Julie Steenhuysen for Reuters:
The panel looked at eight common vaccines: the combination measles-mumps-rubella (MMR), the diphtheria-tetanus-acellular pertussis (DTaP), varicella for chickenpox, influenza, hepatitis B, meningococcal, tetanus-containing vaccines, and the human papillomavirus (HPV) vaccine.
Once again, the [Institute of Medicine] found that the MMR vaccine does not cause autism, nor does it cause type 1 diabetes, [committee chair Ellen Wright] Clayton said.
“The DTaP vaccine, which is the pertussis vaccine, does not cause type 1 diabetes, and the killed flu vaccine does not cause Bell’s palsy (temporary facial paralysis) and it doesn’t make your asthma get worse,” Clayton said.
“The evidence was really quite strong that vaccines don’t cause these side effects,” she said.
Vaccine denial makes me upset.
If it were just about the person, then my position would be far more moderate. The government forcing someone to get juiced up is not particularly appealing to me; if that guy is a moron who wants to get diphtheria or some other horrifying disease we solved a hundred years ago, then let him for all I care.
The thing with vaccines is that they’re not just about the person getting them, but also everyone that person will ever come in contact with. One less person who can catch a disease is one less person who can spread it around. Herd immunity is mathematically a real thing, and it’s the reason that parents with three functioning brain cells who believe everything they read on the internet can decide “oh measles isn’t a problem any more, my kid doesn’t need this shot” (which in turn is why Indiana had a measles outbreak in 2005).

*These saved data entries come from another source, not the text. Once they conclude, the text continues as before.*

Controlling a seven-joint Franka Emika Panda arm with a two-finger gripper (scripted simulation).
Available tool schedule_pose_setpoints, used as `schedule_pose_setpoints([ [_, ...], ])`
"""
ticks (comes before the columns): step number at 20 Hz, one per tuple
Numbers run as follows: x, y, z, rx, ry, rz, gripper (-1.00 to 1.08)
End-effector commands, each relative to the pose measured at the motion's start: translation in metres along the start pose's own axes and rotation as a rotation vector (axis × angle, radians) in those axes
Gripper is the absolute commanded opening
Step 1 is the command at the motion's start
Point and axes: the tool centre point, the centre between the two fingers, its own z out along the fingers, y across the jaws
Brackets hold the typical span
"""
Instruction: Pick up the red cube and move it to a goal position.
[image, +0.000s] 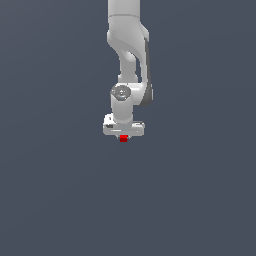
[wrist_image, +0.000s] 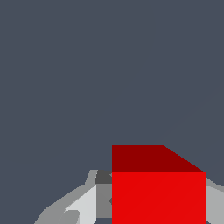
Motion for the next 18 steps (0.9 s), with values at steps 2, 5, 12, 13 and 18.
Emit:
schedule_pose_setpoints([
  [2, 0.003, -0.004, -0.018, 0.0, 0.001, 0.0, -1.0],
  [5, 0.006, -0.008, -0.038, 0.0, 0.001, 0.0, -1.0],
  [12, 0.016, -0.022, -0.103, -0.001, 0.001, 0.0, -1.0],
  [13, 0.017, -0.025, -0.114, -0.001, 0.001, 0.0, -1.0],
  [18, 0.026, -0.036, -0.164, -0.001, 0.001, 0.0, -1.0],
])
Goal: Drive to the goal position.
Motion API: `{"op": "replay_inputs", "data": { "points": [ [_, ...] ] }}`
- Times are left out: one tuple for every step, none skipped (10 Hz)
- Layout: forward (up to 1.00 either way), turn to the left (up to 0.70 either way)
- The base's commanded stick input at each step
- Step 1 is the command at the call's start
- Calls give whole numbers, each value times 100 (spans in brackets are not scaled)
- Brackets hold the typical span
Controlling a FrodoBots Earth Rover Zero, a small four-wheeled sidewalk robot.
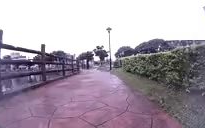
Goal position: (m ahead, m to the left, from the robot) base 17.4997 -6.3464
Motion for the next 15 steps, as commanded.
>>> {"op": "replay_inputs", "data": {
  "points": [
    [100, 11],
    [100, 8],
    [100, 5],
    [100, 1],
    [100, -1],
    [100, -1],
    [100, -1],
    [100, -1],
    [100, -1],
    [100, -1],
    [100, -1],
    [100, -1],
    [100, -1],
    [100, -1],
    [100, -1]
  ]
}}
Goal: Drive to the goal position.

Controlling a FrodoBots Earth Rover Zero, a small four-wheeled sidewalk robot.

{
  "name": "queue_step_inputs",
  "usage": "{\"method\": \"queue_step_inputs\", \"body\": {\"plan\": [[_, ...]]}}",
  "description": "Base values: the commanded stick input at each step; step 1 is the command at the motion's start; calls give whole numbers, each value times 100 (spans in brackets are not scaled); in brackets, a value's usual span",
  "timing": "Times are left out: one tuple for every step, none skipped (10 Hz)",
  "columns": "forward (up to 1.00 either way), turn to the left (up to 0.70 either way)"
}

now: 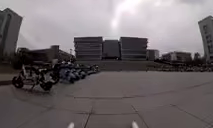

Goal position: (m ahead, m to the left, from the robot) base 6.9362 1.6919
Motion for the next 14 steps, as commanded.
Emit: {"method": "queue_step_inputs", "body": {"plan": [[70, 0], [70, 0], [70, 0], [70, 0], [70, 0], [70, 0], [70, 0], [70, 0], [70, 0], [70, 0], [70, 0], [70, 0], [70, 0], [70, 0]]}}
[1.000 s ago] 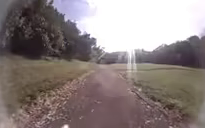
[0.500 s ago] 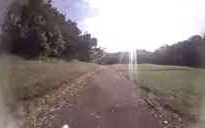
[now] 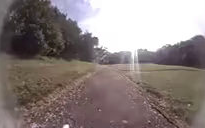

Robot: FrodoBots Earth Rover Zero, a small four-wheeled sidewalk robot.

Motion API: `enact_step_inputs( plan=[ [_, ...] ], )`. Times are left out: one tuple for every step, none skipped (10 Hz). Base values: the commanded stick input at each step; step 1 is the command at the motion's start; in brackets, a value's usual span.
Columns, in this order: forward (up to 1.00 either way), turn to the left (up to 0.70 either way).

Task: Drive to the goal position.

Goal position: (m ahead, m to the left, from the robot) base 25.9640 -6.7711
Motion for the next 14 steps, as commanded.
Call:
enact_step_inputs(
  plan=[
    [0.85,0.00],
    [0.85,0.00],
    [0.85,0.00],
    [0.85,0.00],
    [0.85,0.00],
    [0.85,0.00],
    [0.85,0.00],
    [0.85,0.00],
    [0.85,0.00],
    [0.85,0.00],
    [0.85,0.00],
    [0.85,0.00],
    [0.85,0.00],
    [0.85,0.00]
  ],
)
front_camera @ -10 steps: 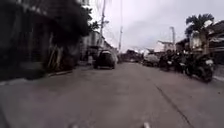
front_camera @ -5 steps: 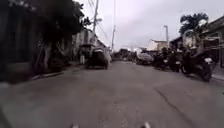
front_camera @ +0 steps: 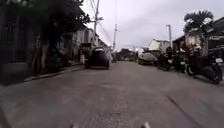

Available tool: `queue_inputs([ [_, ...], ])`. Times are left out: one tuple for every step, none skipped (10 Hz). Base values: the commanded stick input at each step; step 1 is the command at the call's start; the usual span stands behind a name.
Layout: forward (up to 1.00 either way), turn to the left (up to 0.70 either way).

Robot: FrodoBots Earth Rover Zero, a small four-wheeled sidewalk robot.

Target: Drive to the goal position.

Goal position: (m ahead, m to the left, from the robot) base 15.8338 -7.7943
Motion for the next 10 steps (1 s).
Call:
queue_inputs([
  [0.70,0.00],
  [0.70,0.00],
  [0.70,0.00],
  [0.70,-0.08],
  [0.70,-0.35],
  [0.70,-0.25],
  [0.70,0.00],
  [0.70,0.00],
  [0.70,0.00],
  [0.70,0.00],
])
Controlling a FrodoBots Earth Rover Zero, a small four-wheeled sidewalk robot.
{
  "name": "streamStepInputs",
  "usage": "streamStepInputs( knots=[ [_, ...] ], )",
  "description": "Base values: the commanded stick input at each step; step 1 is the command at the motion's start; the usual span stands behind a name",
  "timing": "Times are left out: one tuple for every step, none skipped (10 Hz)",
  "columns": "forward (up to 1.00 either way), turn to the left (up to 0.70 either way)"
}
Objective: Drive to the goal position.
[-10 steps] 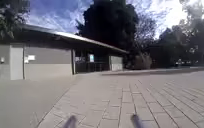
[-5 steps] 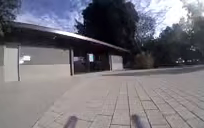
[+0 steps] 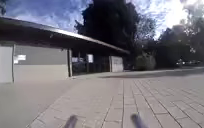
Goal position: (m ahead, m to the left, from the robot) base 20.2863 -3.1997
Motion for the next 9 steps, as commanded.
streamStepInputs(
  knots=[
    [1.0,0.0],
    [1.0,0.0],
    [1.0,0.0],
    [1.0,0.0],
    [1.0,0.0],
    [1.0,0.0],
    [1.0,0.0],
    [1.0,0.0],
    [1.0,0.0]
  ],
)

Vaccinations protect everyone, and anyone who thinks we shouldn’t be doing them is a selfish cockmagnet who doesn’t understand science.

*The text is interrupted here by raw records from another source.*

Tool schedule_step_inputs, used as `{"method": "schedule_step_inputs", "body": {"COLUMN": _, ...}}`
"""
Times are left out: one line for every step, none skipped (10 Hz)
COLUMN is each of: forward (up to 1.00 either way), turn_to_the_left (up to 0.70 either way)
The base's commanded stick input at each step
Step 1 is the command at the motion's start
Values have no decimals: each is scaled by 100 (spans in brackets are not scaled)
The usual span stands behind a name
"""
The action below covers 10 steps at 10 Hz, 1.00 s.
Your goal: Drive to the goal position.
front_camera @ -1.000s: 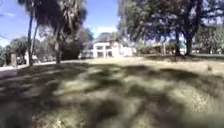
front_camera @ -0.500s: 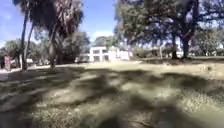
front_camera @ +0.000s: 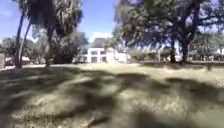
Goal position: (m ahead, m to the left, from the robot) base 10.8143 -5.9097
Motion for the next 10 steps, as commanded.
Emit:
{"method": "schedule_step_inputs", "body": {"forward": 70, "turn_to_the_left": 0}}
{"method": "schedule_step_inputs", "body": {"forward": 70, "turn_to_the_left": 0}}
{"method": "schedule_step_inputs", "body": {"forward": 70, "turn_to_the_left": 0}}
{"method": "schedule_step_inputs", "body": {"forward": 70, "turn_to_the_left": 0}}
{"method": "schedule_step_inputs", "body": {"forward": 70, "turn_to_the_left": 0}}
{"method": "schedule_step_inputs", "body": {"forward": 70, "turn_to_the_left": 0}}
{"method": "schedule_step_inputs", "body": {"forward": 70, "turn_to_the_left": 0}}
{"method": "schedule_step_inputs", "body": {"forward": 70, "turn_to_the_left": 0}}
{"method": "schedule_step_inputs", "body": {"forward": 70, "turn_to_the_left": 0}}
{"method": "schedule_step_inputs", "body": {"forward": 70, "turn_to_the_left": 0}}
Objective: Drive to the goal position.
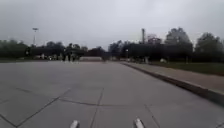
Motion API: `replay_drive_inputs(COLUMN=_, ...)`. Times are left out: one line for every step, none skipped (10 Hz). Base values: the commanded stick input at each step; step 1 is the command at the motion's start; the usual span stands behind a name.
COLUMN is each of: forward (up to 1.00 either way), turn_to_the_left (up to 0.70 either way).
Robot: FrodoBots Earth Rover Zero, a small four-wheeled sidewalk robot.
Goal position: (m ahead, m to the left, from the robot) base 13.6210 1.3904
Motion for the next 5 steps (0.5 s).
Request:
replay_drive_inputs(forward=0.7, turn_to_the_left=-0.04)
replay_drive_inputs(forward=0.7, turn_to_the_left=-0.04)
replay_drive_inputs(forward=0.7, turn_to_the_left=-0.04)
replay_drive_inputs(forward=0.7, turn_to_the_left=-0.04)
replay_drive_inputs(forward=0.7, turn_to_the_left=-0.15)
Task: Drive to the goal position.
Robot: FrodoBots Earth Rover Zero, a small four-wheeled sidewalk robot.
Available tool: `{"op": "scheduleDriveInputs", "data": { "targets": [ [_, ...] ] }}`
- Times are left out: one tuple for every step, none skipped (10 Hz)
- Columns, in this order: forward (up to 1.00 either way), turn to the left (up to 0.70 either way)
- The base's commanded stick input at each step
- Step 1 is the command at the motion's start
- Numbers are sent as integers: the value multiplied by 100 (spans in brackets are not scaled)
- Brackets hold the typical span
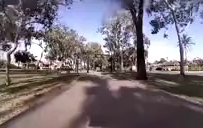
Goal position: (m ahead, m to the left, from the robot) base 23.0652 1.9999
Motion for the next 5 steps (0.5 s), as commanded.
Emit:
{"op": "scheduleDriveInputs", "data": {
  "targets": [
    [100, 0],
    [100, 0],
    [100, 0],
    [100, 0],
    [100, 0]
  ]
}}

And, as shown above, the whole autism thing is just a complete crock of shit. Andrew Wakefield in particular is a fraud who had conflicts of interest (including patenting his own vaccine), manipulated data, and performed unnecessary and invasive tests on children. Wakefield’s “landmark” paper was published by The Lancet in 1998, and ten of his twelve co-authors retracted its interpretation in 2004. In 2010, The Lancet fully retracted the whole paper. And yet somehow there are people who still believe that anything this man says is worth listening to.